[EXERCISE DIRECTIONS]
Copy the lines below as they are; omit the images they contain.

BEGIN COLLECTED MATERIAL

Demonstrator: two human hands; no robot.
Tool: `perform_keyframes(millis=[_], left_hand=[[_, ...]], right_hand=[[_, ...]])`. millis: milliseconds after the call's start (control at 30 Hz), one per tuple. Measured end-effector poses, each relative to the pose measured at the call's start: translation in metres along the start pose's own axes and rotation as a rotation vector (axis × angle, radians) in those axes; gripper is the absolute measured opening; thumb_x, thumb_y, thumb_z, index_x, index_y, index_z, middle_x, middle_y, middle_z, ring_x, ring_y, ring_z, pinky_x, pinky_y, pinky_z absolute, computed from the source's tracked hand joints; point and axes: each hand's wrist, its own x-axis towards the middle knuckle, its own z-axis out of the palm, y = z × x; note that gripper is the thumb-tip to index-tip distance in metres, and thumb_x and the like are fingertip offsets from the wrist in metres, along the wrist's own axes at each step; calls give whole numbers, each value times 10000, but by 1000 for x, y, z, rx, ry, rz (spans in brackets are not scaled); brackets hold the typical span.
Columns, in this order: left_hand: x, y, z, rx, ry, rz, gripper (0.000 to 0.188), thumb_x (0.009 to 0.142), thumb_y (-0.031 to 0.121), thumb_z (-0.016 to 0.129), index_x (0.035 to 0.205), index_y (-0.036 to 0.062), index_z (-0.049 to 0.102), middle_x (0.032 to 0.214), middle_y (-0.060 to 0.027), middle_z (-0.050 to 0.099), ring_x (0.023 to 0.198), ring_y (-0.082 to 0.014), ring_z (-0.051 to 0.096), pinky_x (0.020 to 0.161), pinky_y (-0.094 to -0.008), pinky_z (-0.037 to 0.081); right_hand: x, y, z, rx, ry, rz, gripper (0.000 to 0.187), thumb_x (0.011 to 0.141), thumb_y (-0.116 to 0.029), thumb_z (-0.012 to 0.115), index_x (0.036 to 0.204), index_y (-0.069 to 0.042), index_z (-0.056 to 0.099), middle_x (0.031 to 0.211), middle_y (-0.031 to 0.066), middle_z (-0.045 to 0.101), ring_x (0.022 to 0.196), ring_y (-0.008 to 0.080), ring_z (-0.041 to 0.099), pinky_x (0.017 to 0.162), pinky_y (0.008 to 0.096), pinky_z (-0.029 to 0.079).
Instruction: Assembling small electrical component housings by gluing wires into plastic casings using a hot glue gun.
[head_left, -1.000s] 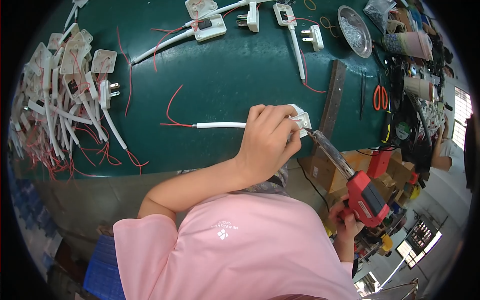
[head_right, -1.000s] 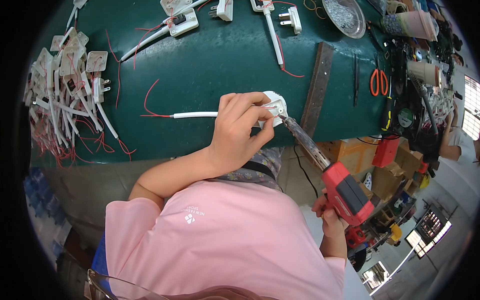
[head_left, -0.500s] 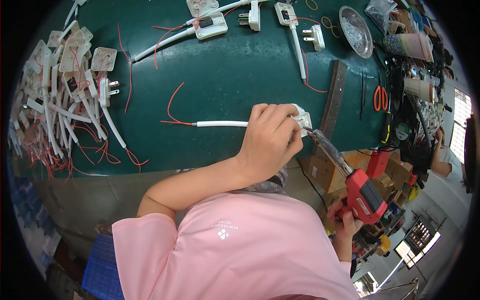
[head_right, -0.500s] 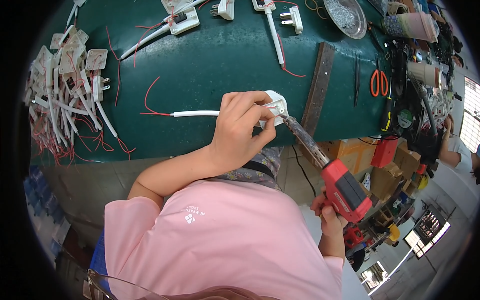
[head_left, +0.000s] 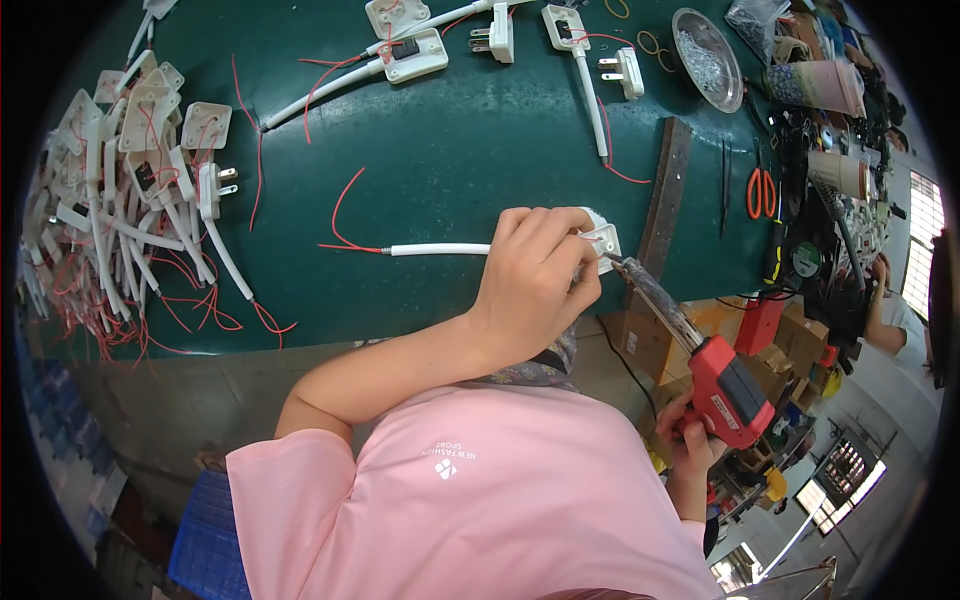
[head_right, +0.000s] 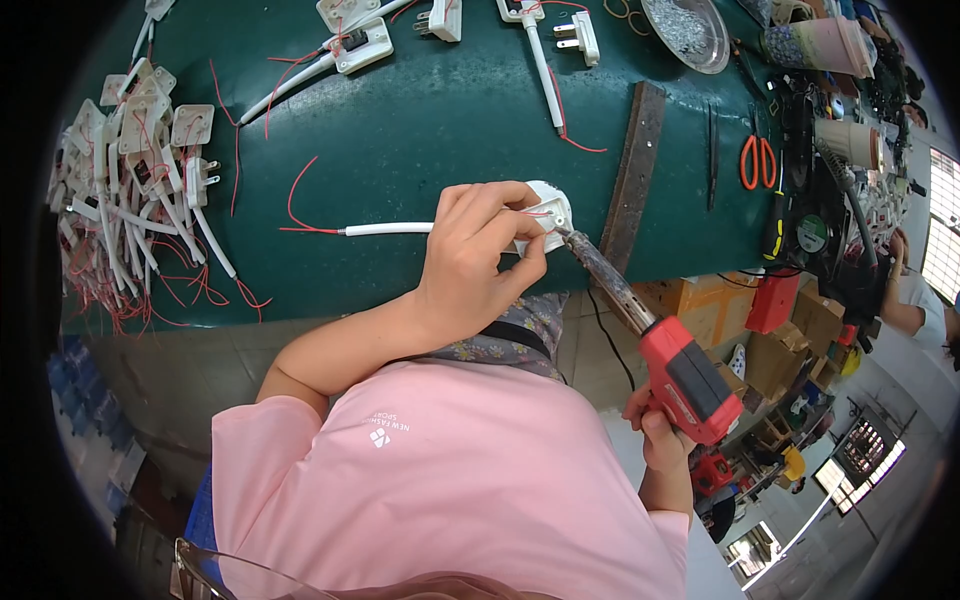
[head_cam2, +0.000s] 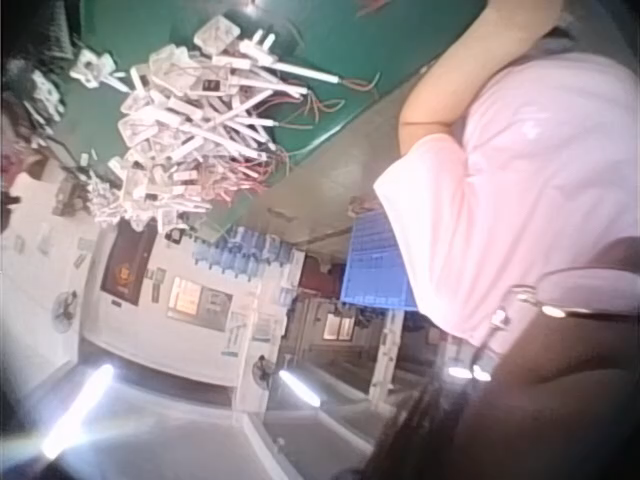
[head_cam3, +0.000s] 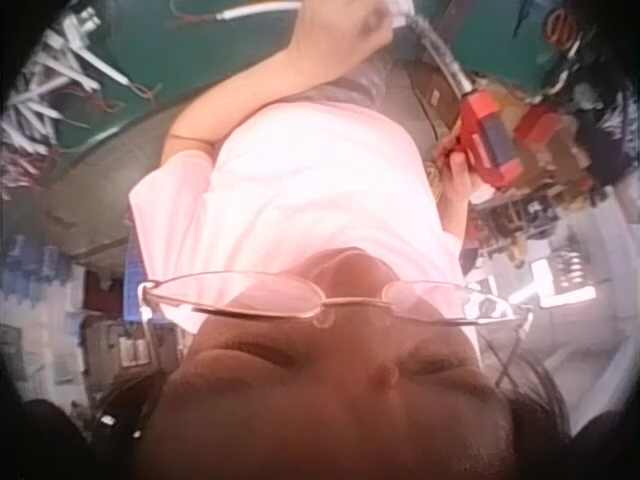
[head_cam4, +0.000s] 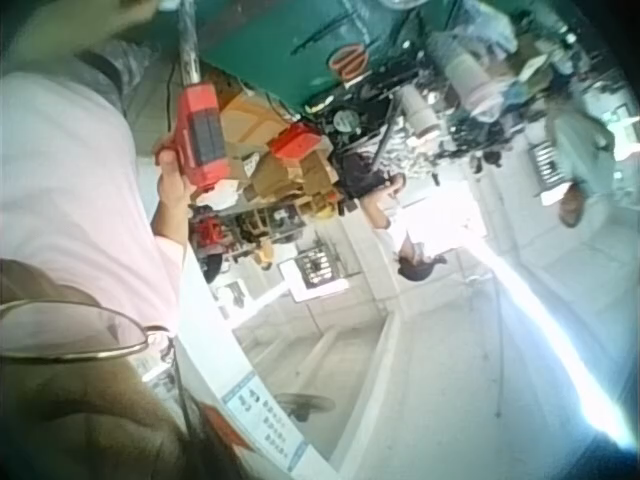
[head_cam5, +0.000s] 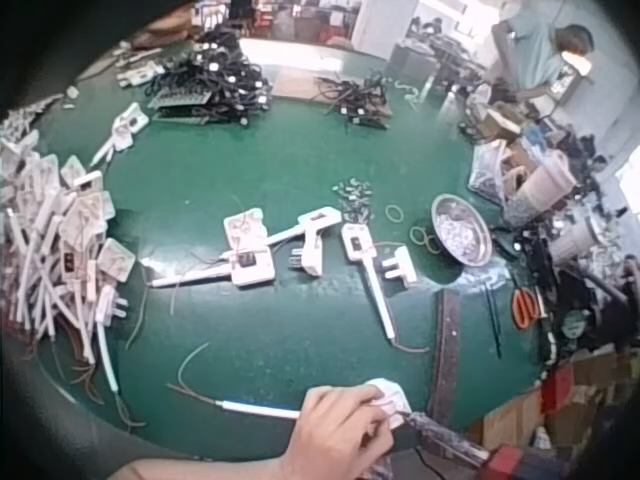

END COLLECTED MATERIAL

[FINAL ANSWER]
Demonstrator: two human hands; no robot.
Tool: `perform_keyframes(millis=[_], left_hand=[[_, ...]], right_hand=[[_, ...]])`. millis: milliseconds after the call's start (control at 30 Hz), one per tuple. Measured end-effector poses, each relative to the pose measured at the call's start: translation in metres along the start pose's own axes and rotation as a rotation vector (axis × angle, radians) in those axes; gripper is the absolute measured opening; thumb_x, thumb_y, thumb_z, index_x, index_y, index_z, middle_x, middle_y, middle_z, ring_x, ring_y, ring_z, pinky_x, pinky_y, pinky_z absolute, computed from the source's tracked hand joints; point and axes: each hand's wrist, its own x-axis towards the middle knuckle, its own z-axis out of the palm, y = z × x; note that gripper is the thumb-tip to index-tip distance in metres, and thumb_x and the like are fingertip offsets from the wrist in metres, along the wrist's own axes at each step; calls give whole numbers, each value times 10000, but by 1000 for x, y, z, rx, ry, rz (spans in brackets are not scaled); brackets hold the typical span.
Columns, in this order: left_hand: x, y, z, rx, ry, rz, gripper (0.000 to 0.188), thumb_x (0.009 to 0.142), thumb_y (-0.031 to 0.121), thumb_z (-0.016 to 0.129), index_x (0.035 to 0.205), index_y (-0.036 to 0.062), index_z (-0.049 to 0.102), middle_x (0.032 to 0.214), middle_y (-0.060 to 0.027), middle_z (-0.050 to 0.099), ring_x (0.023 to 0.198), ring_y (-0.082 to 0.014), ring_z (-0.051 to 0.096), pinky_x (0.020 to 0.161), pinky_y (-0.094 to -0.008), pinky_z (-0.037 to 0.081); right_hand: x, y, z, rx, ry, rz, gripper (0.000 to 0.187), thumb_x (0.011 to 0.141), thumb_y (-0.116 to 0.029), thumb_z (-0.012 to 0.115), index_x (0.036 to 0.204), index_y (-0.069 to 0.042), index_z (-0.056 to 0.099), middle_x (0.031 to 0.211), middle_y (-0.031 to 0.066), middle_z (-0.045 to 0.101), ring_x (0.022 to 0.196), ring_y (-0.008 to 0.080), ring_z (-0.041 to 0.099), pinky_x (0.017 to 0.162), pinky_y (0.008 to 0.096), pinky_z (-0.029 to 0.079).
Instruction: Assembling small electrical component housings by gluing wires into plastic casings using a hot glue gun.
[head_left, -1.000s] 
[head_right, -1.000s] 
[head_left, -0.500s] 
[head_right, -0.500s] 
[head_left, +0.000s] 
[head_right, +0.000s] 
[head_cam2, +0.000s] 
[head_cam3, +0.000s] 
[head_cam4, +0.000s] 
[head_cam5, +0.000s] 

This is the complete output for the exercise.